I was there when my daughter had a seizure from a fever-spike.  I held her stiff little body as her eyes rolled back in their sockets; I was there when her body grew supple and life-like again.  (You — let me see if I remember — no, you weren’t there.)

We were there as she got sick time and again in her first winter and in her second, there when the sore threat kept her from sleeping, there when the congestion made it hard for her to breathe.  I was there to take her to daycare and to school, and to pick her up from school as well.  I was there to teach my daughter her first words.  There to reach her to read.  To count.  To add.  To recite the days of the week, the months of the year, the states of the union.

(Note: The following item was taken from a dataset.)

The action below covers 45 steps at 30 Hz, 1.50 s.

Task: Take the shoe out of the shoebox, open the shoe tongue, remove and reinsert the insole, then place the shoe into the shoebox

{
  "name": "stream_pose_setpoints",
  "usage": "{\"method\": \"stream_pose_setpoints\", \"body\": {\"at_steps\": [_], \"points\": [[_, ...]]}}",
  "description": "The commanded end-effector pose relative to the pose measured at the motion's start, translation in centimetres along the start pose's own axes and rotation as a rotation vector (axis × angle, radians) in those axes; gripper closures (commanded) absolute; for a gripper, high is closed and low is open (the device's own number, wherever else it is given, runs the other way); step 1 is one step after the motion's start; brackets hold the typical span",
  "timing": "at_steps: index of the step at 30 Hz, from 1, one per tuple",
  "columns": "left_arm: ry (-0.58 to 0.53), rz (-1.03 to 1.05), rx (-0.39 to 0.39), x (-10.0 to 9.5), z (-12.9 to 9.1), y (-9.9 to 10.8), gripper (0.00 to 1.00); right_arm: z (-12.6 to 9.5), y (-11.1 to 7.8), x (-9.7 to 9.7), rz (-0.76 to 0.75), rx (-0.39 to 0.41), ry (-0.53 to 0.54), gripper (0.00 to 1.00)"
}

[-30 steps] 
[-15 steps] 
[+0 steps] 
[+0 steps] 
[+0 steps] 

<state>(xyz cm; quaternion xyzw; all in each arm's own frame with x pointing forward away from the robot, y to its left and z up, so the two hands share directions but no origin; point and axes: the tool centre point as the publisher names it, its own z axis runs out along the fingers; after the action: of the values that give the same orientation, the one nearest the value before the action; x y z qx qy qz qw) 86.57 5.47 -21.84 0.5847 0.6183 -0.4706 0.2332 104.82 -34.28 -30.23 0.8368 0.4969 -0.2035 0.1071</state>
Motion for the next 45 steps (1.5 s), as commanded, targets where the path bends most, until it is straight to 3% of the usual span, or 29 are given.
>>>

I have always been there for her.  I’ve paid for 99.9% of all the food she’s ever eaten.  I’ve paid for 99% of the clothes she’s worn.  I’ve paid for her schooling, her soccer league, her karate classes, her gymnastics classes, her summer camps, her violin classes, her Chinese classes, her field trips, her dances (ugh), her car, her nights out with friends (when I worried the whole time).  I’m the one who has slaved and sacrificed so that she could have all those things.  (You?  Not so much.  Not at all, really.)  She may find it romantic when you offer to pay for one meal.  Try 15,000 meals.  She might think it’s nice when you sacrifice an outing with friends in order to spend a quiet day together.  Well, try almost every day for 18 years.  I’ve worked and worked to provide for her.  And I’m still providing, as I’ve paid a king’s ransom to send her to college.  (And no, taking her out to Red Lobster on a date does not qualify as “providing” for her.)

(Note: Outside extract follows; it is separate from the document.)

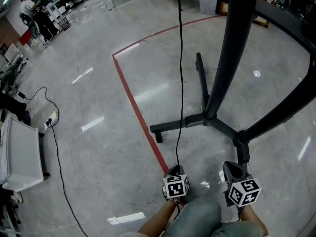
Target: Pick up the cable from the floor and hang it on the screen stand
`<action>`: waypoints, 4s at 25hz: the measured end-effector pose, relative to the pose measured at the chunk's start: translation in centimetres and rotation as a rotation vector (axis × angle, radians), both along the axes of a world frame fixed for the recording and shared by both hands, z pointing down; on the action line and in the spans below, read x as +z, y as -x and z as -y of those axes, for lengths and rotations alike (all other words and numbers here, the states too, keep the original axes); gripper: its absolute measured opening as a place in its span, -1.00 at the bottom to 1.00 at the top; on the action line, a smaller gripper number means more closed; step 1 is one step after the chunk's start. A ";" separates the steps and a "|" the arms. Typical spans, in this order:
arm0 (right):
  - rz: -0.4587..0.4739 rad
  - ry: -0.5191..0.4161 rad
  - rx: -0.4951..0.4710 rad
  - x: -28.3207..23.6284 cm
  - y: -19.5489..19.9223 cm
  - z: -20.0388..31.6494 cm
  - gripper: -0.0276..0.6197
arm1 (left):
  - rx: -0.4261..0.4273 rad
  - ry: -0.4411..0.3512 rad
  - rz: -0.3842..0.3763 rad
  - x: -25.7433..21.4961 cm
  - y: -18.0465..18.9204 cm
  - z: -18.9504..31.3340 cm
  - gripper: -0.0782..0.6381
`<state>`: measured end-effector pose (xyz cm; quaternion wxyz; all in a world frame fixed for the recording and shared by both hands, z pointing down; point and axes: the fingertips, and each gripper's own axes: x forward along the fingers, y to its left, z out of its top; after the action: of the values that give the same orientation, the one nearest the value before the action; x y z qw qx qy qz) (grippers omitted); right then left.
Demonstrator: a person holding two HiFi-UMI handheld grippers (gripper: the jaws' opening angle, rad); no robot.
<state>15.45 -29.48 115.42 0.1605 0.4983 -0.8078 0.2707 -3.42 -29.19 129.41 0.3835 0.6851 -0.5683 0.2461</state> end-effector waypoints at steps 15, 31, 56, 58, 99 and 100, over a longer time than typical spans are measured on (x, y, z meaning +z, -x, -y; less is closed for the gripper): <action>0.050 0.058 -0.070 -12.5 4.5 0.9 -0.86 | 0.045 -0.146 0.094 -20.6 3.9 2.4 -0.75; 0.023 0.026 -0.026 -46.5 5.4 -0.7 -0.86 | 0.067 -0.277 0.095 -61.6 7.0 5.5 -0.75; 0.179 -0.149 0.077 -74.1 5.8 3.3 -0.86 | 0.117 -0.545 -0.022 -102.9 8.7 12.0 -0.75; 0.172 -0.158 0.051 -75.2 6.1 4.0 -0.86 | 0.099 -0.551 -0.021 -104.6 8.7 12.8 -0.75; 0.110 -0.373 -0.193 -91.3 11.8 18.9 -0.86 | -0.045 -0.644 -0.003 -118.8 7.7 30.1 -0.76; 0.109 -0.375 -0.191 -91.6 12.5 19.6 -0.86 | -0.037 -0.651 -0.001 -119.3 8.0 30.9 -0.76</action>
<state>2.98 -49.03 23.84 0.0460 0.4254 -0.8950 0.1260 -11.41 -60.06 10.13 0.1491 0.7616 -0.6291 0.0442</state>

Listen, Monumental Idiot, I’m not complaining.  I was happy to do all these things.  It was my privilege.  My honor.  She’s worth more to me than life itself.  I would do it all again in a heartbeat.  

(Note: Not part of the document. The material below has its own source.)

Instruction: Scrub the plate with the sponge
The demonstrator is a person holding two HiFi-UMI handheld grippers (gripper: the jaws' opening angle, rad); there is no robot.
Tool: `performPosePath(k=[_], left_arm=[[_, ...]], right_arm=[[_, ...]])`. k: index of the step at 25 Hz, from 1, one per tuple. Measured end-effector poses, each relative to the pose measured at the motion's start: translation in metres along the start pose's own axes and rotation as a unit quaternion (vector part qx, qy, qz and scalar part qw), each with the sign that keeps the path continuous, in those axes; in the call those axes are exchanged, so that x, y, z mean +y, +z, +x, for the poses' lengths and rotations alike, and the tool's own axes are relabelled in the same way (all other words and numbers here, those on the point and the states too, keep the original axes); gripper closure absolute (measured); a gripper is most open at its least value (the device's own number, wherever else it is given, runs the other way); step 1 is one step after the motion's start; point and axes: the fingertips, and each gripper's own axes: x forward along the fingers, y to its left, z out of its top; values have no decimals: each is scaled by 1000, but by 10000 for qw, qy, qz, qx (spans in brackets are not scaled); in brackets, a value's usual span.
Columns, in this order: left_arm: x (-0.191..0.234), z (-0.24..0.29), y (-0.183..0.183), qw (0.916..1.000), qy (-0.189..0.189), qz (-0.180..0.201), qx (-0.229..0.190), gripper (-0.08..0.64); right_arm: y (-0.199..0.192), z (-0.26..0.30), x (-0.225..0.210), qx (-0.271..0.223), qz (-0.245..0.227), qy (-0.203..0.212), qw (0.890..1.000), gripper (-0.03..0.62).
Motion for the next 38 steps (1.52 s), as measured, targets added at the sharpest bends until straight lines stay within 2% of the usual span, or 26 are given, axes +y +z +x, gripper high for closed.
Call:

But this is it in a nutshell.  This is my daughter.  My DAUGHTER.  Can you understand that?  Of course you can’t.  So I’m trying to give you some sense of what she means to me, how dearly her happiness matters to me.  You are far, far more ignorant than you can appreciate right now.  So I’m trying to get some vague sense of the magnitude of this matter through your thick Cro-Magnon skull.  You feel special because you’ve been together for a year.  We’ve been together her entire life.  I really do know her better than you do.  I know too that marriage is far harder (and far better) than you can now grasp.  I know that family dynamics, cultural dynamics, run far deeper than you know.  I know that parts of her that lie hidden when you’re dating will come out when you’ve been married for one year, or five, or fifteen.  And I know the same is true of you.  And I know what a dirty rotten scoundrel you are to start with.

Mostly it’s just that — I was there.  I’ve been there all along.  The amount I’ve given for her is ten thousand times more than the amount you have given for her.  So don’t try to reason with me.  Don’t give me a theological argument.  I’m just telling you what I feel.  You may be an excellent young man, the finest on the face of the planet — but we both know that’s not saying much.  If you ask for my blessing, I may give it.  You may be the best of all evils.  But after thousands upon thousands of hours of holding her, tending to her, comforting her, thousands upon thousands of hours feeding her, sheltering her, shielding her, thousands upon thousands of hours teaching her, challenging her, elevating her, don’t tell me — DON’T TELL ME — that I don’t deserve to have a say in one of the most important decisions in her life.  

God gave this girl to me to protect.  Maybe she’ll be yours to protect one day.  Today, she’s still mine.  And right now I’m protecting her from you until I’m good and ready.  So keep your hands in the air and back slowly towards the door.  We have your number.  We’ll call you when we’ve figured this out.